Todos nós temos algumas lembranças pitorescas da infância, algumas delas merecem o título de "biografema", como falei em outro post¹. Eis que me recordo de outro momento.
Como uma criança introvertida, eu vivia imerso no meu mundo imaginário, no meu Fantástico Mundo de Bob (obviamente me identificava bastante com este desenho) e as palavras que saíam pela boca eram apenas a versão condensada e filtrada daquilo que se passava na mente.
Houve um período em que eu tinha a mania de falar demais. Eu não costumava falar sozinho, quando estava sozinho mesmo, mas quando havia pessoas por perto eu virava uma metralhadora de comentários, inclusive durante as aulas na escola, a ponto de me tornar irritante para alunos e professores, pois eu simplesmente não parava de falar. De certa forma, eu estava falando sozinho mesmo, já que ninguém queria ouvir aquela tagarelice.
Certa vez eu havia lido um cartoon num jornal. Era um diálogo entre a Terra e a Lua, se bem me lembro, e a Lua perguntava: "É verdade que a Terra é azul?", ao que a Terra respondia: "Só no primeiro mundo". Achei a tirinha divertida e, mesmo sendo criança, tinha entendido que era uma "crítica social foda", falando sobre riqueza e qualidade de vida das pessoas.
Então no dia seguinte, durante uma aula, eu quis compartilhar a piada com algum coleguinha e do nada falei com o garoto que estava sentado na minha frente: "É verdade que a Terra é azul?". Ele nem me deu tempo de completar a piada, pois reclamou com a professora: "Professora, ele aqui tá dizendo que a Terra é azul". Toda a turma caiu no riso, pois meu comentário pareceu bem aleatório e coisa de alguém que vivia no mundo da Lua. Por algumas semanas, alguns alunos me chamavam de "A Terra é azul".

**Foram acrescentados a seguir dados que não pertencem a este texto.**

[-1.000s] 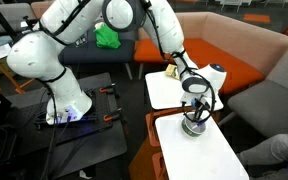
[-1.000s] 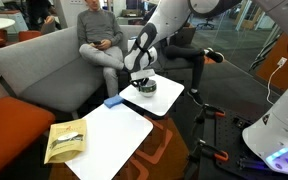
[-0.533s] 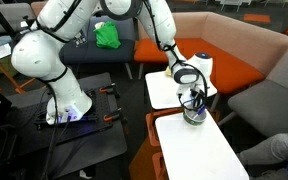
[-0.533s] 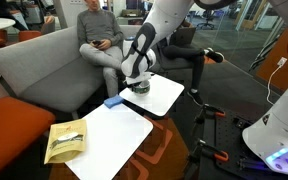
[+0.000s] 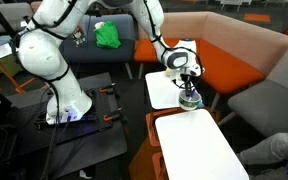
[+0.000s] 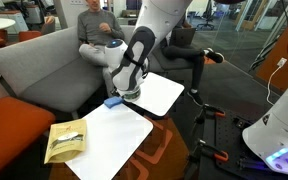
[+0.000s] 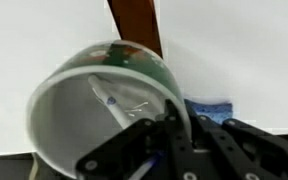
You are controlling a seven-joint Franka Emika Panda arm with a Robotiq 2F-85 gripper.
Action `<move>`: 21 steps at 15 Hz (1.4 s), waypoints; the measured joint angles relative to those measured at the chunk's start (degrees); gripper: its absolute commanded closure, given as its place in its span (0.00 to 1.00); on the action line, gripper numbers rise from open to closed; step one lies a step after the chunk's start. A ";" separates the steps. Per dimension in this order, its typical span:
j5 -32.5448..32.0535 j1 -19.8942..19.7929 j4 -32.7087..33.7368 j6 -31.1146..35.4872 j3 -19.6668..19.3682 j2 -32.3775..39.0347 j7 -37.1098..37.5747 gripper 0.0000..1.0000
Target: Move the mug to the table on the left
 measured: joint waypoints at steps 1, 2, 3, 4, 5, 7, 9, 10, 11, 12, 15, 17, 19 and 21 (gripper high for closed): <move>-0.64 0.62 -0.27 0.00 0.42 -0.07 -0.26 0.97; -0.92 1.08 -0.48 0.00 1.08 -0.06 -0.54 0.97; -0.97 1.62 -0.62 0.01 1.77 0.04 -0.55 0.97; -0.97 2.24 -0.66 0.06 2.43 0.24 -0.48 0.97; -0.97 3.10 -0.66 0.25 2.90 0.55 0.06 0.97; -0.88 4.83 -0.68 1.19 3.44 1.29 1.65 0.97; -0.61 6.49 -0.90 4.21 3.77 2.40 3.46 0.97; -0.21 7.06 -1.08 6.35 4.11 3.05 3.86 0.97; 0.48 7.41 -1.38 8.80 4.69 3.69 3.88 0.97; 1.26 7.47 -1.74 11.14 5.42 4.15 3.87 0.97; 4.25 7.38 -3.43 16.64 6.89 3.93 3.66 0.97; 6.07 7.63 -4.45 18.20 7.48 3.55 3.63 0.97; 7.06 7.76 -5.10 18.21 8.01 3.06 3.54 0.97; 7.46 8.33 -5.67 16.87 8.07 2.53 3.54 0.97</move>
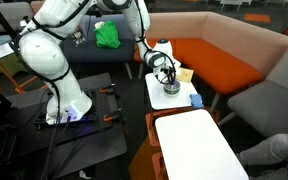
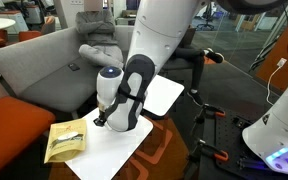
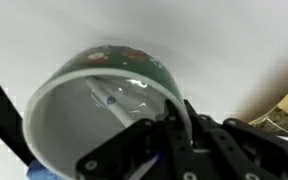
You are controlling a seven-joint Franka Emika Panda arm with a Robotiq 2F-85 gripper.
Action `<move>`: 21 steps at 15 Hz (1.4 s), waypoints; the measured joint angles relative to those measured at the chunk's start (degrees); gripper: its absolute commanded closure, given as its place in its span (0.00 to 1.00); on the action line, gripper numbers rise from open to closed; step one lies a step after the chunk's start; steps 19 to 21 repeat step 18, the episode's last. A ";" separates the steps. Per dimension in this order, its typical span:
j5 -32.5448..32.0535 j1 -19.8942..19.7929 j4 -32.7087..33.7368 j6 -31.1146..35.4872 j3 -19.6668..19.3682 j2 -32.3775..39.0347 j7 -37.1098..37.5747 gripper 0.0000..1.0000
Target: Move the mug to the table on the left
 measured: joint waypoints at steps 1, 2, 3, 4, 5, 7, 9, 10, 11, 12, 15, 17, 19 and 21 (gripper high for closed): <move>0.16 0.23 -0.15 -0.93 -0.02 -0.22 0.00 0.97; 0.35 0.53 -0.27 -1.85 -0.18 -0.41 0.02 0.97; 0.60 0.79 -0.43 -2.46 -0.41 -0.58 0.10 0.97; 0.92 0.97 -0.57 -2.73 -0.62 -0.66 0.13 0.97; 1.23 1.08 -0.72 -2.81 -0.82 -0.70 0.15 0.97; 1.57 1.06 -0.91 -2.82 -1.02 -0.77 0.15 0.63; 1.62 0.88 -1.00 -2.82 -1.04 -0.91 0.15 0.50; 1.62 0.85 -1.09 -2.82 -1.16 -1.07 0.15 0.42; 1.62 0.94 -1.31 -2.82 -1.43 -1.39 0.15 0.35; 1.64 1.15 -1.64 -2.82 -1.83 -1.86 0.20 0.27; 2.39 1.95 -3.88 -2.87 -2.87 -4.65 1.27 0.05; 2.58 2.33 -6.39 -3.23 -3.19 -7.41 1.34 0.00; 2.58 2.34 -7.67 -3.25 -3.19 -8.78 1.34 0.00; 2.58 2.34 -7.67 -3.25 -3.19 -8.78 1.34 0.00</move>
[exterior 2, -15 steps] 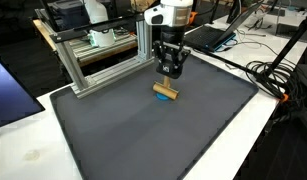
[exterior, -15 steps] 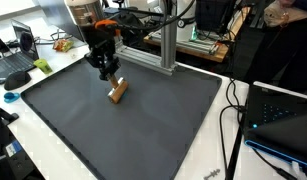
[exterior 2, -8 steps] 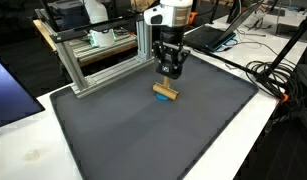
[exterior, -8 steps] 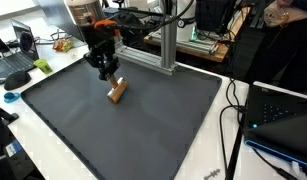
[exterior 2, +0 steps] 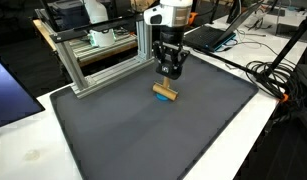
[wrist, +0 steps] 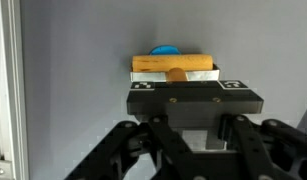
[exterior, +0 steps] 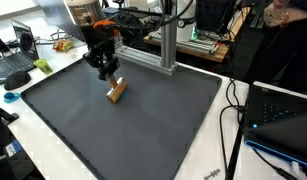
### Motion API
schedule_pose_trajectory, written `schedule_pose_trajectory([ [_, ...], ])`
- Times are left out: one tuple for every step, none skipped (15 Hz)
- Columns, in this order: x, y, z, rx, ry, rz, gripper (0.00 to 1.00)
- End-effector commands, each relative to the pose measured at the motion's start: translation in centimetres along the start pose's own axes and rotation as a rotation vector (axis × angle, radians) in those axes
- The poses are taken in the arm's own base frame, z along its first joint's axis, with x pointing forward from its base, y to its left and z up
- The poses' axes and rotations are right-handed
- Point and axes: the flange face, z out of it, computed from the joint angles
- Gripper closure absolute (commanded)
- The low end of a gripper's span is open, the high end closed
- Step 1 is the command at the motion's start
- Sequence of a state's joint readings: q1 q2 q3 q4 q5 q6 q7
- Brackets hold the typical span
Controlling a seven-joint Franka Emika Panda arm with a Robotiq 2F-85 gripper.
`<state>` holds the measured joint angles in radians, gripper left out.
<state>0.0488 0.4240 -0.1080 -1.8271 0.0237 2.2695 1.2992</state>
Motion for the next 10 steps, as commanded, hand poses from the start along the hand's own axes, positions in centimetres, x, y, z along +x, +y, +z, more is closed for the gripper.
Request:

Isto me lembra outra ocasião que aconteceu anos antes, ainda no pré-escolar. Estávamos de volta das férias e a professora perguntou as novidades, o que os alunos fizeram nas férias, etc. Levantei a mão e soltei um miado. Sim, falei "miau". A professora naturalmente entendeu que eu ganhei um gatinho. "Ah, ganhou um gatinho. Que legal!". Na verdade, eu havia aprendido a miar e estava mostrando meu miado. Eu devia ter uns 5-6 anos.

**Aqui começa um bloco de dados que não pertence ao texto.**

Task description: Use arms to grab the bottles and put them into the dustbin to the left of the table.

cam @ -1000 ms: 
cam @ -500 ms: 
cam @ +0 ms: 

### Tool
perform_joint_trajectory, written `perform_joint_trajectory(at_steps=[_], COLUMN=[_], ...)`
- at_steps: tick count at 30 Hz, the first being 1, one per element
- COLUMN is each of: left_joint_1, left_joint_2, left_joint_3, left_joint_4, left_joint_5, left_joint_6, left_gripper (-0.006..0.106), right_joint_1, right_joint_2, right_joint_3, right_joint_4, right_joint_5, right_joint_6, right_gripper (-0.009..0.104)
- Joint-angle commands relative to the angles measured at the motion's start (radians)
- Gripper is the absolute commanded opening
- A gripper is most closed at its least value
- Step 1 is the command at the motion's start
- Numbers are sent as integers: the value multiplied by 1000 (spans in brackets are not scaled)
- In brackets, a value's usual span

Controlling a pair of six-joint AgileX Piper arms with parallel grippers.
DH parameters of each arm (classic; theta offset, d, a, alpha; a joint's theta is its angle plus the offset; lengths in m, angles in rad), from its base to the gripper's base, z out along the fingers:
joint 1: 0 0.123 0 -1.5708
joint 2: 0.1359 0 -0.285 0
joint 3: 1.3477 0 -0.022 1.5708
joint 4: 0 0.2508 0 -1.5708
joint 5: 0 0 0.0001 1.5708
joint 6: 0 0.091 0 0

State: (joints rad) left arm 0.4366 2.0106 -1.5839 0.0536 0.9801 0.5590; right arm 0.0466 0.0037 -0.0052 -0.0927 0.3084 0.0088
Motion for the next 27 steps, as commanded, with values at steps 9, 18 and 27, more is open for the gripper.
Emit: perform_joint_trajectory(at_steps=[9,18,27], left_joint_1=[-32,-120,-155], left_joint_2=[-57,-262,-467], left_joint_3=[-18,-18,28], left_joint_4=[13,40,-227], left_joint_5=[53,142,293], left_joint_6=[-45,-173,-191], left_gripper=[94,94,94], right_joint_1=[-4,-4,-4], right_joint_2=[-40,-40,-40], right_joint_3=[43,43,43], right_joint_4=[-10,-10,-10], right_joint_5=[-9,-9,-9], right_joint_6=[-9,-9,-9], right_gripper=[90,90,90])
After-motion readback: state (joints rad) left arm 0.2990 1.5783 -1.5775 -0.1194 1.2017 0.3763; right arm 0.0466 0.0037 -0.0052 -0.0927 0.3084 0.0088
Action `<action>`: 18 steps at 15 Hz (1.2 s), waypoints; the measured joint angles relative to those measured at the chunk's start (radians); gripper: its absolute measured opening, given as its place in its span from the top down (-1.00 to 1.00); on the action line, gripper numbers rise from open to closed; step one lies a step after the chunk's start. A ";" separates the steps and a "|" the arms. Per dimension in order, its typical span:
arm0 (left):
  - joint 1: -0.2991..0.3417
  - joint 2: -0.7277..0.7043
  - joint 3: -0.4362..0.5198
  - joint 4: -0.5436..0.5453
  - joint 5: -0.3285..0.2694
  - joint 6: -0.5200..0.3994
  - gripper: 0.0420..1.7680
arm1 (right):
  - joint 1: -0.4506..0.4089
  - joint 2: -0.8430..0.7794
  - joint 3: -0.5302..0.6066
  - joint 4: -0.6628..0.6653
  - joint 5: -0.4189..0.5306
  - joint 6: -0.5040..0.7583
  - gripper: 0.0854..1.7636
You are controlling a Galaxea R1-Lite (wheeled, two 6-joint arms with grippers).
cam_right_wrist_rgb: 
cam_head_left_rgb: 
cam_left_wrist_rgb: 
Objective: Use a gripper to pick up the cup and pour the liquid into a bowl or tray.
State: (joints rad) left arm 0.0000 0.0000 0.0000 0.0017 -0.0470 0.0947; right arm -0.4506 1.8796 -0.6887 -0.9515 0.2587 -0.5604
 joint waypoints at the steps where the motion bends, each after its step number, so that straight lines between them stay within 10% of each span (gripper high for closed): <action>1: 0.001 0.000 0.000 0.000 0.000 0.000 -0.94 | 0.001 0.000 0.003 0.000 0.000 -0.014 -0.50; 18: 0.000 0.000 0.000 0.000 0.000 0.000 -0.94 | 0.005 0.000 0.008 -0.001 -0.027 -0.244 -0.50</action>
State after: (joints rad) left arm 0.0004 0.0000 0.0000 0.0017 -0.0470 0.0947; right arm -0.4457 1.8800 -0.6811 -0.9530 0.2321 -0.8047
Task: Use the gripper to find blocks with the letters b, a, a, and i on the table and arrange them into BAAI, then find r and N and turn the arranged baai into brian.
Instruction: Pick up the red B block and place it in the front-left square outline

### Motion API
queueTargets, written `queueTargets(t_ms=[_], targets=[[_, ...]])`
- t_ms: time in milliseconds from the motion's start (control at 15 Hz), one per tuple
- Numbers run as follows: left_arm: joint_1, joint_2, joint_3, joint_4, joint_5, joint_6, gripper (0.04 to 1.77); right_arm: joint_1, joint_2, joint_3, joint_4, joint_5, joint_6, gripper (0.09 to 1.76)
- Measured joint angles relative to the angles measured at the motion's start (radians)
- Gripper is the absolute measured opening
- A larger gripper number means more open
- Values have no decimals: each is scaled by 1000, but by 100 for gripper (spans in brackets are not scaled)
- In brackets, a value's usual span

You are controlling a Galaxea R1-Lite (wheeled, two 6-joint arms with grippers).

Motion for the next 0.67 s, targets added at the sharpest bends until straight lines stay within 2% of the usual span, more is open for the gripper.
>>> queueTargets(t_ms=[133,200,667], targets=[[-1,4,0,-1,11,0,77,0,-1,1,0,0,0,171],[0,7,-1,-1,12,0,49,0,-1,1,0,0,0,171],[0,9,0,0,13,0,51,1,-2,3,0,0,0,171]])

Pois é, eu não era uma criança muito eloquente. Aquilo que saía pela boca era só uma short version do que eu estava pensando. Curiosamente, desde muito cedo eu era dado à escrita e neste quesito superava os coleguinhas com muitas redações bem elaboradas. Sempre me senti mais à vontade escrevendo do que falando, justamente porque o texto escrito permite um detalhamento maior das ideias. Ele é mais preciso. A fala é muito subjetiva e concisa e sujeita a um número maior de desentendimentos.
É possível que no futuro tecnologias como o Neuralink tornem possível uma comunicação literalmente telepática, pois os cérebros, comunicando-se com a internet por meio de um chip, vão transmitir seus pensamentos sem o intermediário da língua ou dos dedos. Tenho pena daqueles que se comunicarem comigo, pois sem filtros a minha tagarelice mental vai alcançar níveis insuportáveis.